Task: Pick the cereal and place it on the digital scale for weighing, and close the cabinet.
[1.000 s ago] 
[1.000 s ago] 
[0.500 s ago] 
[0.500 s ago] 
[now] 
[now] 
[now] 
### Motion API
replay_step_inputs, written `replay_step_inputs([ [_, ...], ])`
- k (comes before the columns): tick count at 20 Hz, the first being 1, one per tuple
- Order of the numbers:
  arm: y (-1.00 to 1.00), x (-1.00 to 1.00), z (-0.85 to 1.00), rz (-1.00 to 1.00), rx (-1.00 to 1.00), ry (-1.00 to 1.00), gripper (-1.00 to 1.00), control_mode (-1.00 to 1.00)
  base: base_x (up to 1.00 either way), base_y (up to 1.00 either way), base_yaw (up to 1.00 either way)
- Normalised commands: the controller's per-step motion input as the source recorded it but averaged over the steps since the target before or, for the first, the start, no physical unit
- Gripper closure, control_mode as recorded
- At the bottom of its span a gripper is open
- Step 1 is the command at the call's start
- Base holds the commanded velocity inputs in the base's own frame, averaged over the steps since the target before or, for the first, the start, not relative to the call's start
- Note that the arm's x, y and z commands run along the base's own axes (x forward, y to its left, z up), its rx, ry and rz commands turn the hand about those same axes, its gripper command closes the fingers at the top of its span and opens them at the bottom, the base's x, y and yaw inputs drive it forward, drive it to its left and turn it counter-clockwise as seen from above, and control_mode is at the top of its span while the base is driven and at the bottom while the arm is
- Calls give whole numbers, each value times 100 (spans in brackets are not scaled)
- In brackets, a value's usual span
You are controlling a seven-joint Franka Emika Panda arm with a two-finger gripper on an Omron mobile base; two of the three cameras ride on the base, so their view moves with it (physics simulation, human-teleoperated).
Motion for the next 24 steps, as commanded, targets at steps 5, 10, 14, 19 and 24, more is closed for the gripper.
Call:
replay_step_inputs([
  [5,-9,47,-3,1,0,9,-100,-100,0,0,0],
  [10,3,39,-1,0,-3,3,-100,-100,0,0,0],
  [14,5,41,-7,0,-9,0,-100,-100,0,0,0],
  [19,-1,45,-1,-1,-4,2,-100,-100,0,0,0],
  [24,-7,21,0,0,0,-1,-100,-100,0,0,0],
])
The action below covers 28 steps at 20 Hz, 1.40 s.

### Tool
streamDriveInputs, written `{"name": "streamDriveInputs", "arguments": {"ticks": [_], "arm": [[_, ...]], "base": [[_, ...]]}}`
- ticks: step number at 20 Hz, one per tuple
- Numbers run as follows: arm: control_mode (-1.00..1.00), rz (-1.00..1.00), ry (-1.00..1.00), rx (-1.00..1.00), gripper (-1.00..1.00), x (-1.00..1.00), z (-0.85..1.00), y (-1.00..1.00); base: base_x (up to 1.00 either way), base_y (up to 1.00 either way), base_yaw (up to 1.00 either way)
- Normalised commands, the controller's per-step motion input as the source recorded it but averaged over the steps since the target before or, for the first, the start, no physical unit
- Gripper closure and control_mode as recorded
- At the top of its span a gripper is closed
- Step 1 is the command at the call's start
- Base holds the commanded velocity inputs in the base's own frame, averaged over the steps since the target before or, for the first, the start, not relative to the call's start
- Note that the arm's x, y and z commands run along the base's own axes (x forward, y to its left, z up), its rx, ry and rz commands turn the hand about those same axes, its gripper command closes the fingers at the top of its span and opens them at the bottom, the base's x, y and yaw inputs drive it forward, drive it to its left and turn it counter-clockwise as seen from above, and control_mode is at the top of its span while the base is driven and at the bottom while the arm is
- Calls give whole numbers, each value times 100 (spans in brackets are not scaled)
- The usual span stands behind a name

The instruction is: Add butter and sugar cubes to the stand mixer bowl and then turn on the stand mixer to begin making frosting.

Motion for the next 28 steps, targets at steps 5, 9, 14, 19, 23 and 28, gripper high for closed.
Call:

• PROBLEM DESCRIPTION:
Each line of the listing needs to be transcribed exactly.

• WRITTEN RESPONSE:
Task: Pick the cereal and place it on the digital scale for weighing, and close the cabinet.
[1.000 s ago] 
[1.000 s ago] 
[0.500 s ago] 
[0.500 s ago] 
[now] 
[now] 
[now] 
### Motion API
replay_step_inputs, written `replay_step_inputs([ [_, ...], ])`
- k (comes before the columns): tick count at 20 Hz, the first being 1, one per tuple
- Order of the numbers:
  arm: y (-1.00 to 1.00), x (-1.00 to 1.00), z (-0.85 to 1.00), rz (-1.00 to 1.00), rx (-1.00 to 1.00), ry (-1.00 to 1.00), gripper (-1.00 to 1.00), control_mode (-1.00 to 1.00)
  base: base_x (up to 1.00 either way), base_y (up to 1.00 either way), base_yaw (up to 1.00 either way)
- Normalised commands: the controller's per-step motion input as the source recorded it but averaged over the steps since the target before or, for the first, the start, no physical unit
- Gripper closure, control_mode as recorded
- At the bottom of its span a gripper is open
- Step 1 is the command at the call's start
- Base holds the commanded velocity inputs in the base's own frame, averaged over the steps since the target before or, for the first, the start, not relative to the call's start
- Note that the arm's x, y and z commands run along the base's own axes (x forward, y to its left, z up), its rx, ry and rz commands turn the hand about those same axes, its gripper command closes the fingers at the top of its span and opens them at the bottom, the base's x, y and yaw inputs drive it forward, drive it to its left and turn it counter-clockwise as seen from above, and control_mode is at the top of its span while the base is driven and at the bottom while the arm is
- Calls give whole numbers, each value times 100 (spans in brackets are not scaled)
- In brackets, a value's usual span
You are controlling a seven-joint Franka Emika Panda arm with a two-finger gripper on an Omron mobile base; two of the three cameras ride on the base, so their view moves with it (physics simulation, human-teleoperated).
Motion for the next 24 steps, as commanded, targets at steps 5, 10, 14, 19 and 24, more is closed for the gripper.
Call:
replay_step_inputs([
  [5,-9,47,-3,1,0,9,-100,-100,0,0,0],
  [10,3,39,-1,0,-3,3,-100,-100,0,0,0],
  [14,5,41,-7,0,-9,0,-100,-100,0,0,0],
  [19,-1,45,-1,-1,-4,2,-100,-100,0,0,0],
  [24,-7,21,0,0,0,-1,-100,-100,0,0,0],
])
The action below covers 28 steps at 20 Hz, 1.40 s.

### Tool
streamDriveInputs, written `{"name": "streamDriveInputs", "arguments": {"ticks": [_], "arm": [[_, ...]], "base": [[_, ...]]}}`
- ticks: step number at 20 Hz, one per tuple
- Numbers run as follows: arm: control_mode (-1.00..1.00), rz (-1.00..1.00), ry (-1.00..1.00), rx (-1.00..1.00), gripper (-1.00..1.00), x (-1.00..1.00), z (-0.85..1.00), y (-1.00..1.00); base: base_x (up to 1.00 either way), base_y (up to 1.00 either way), base_yaw (up to 1.00 either way)
- Normalised commands, the controller's per-step motion input as the source recorded it but averaged over the steps since the target before or, for the first, the start, no physical unit
- Gripper closure and control_mode as recorded
- At the top of its span a gripper is closed
- Step 1 is the command at the call's start
- Base holds the commanded velocity inputs in the base's own frame, averaged over the steps since the target before or, for the first, the start, not relative to the call's start
- Note that the arm's x, y and z commands run along the base's own axes (x forward, y to its left, z up), its rx, ry and rz commands turn the hand about those same axes, its gripper command closes the fingers at the top of its span and opens them at the bottom, the base's x, y and yaw inputs drive it forward, drive it to its left and turn it counter-clockwise as seen from above, and control_mode is at the top of its span while the base is driven and at the bottom while the arm is
- Calls give whole numbers, each value times 100 (spans in brackets are not scaled)
- The usual span stands behind a name

The instruction is: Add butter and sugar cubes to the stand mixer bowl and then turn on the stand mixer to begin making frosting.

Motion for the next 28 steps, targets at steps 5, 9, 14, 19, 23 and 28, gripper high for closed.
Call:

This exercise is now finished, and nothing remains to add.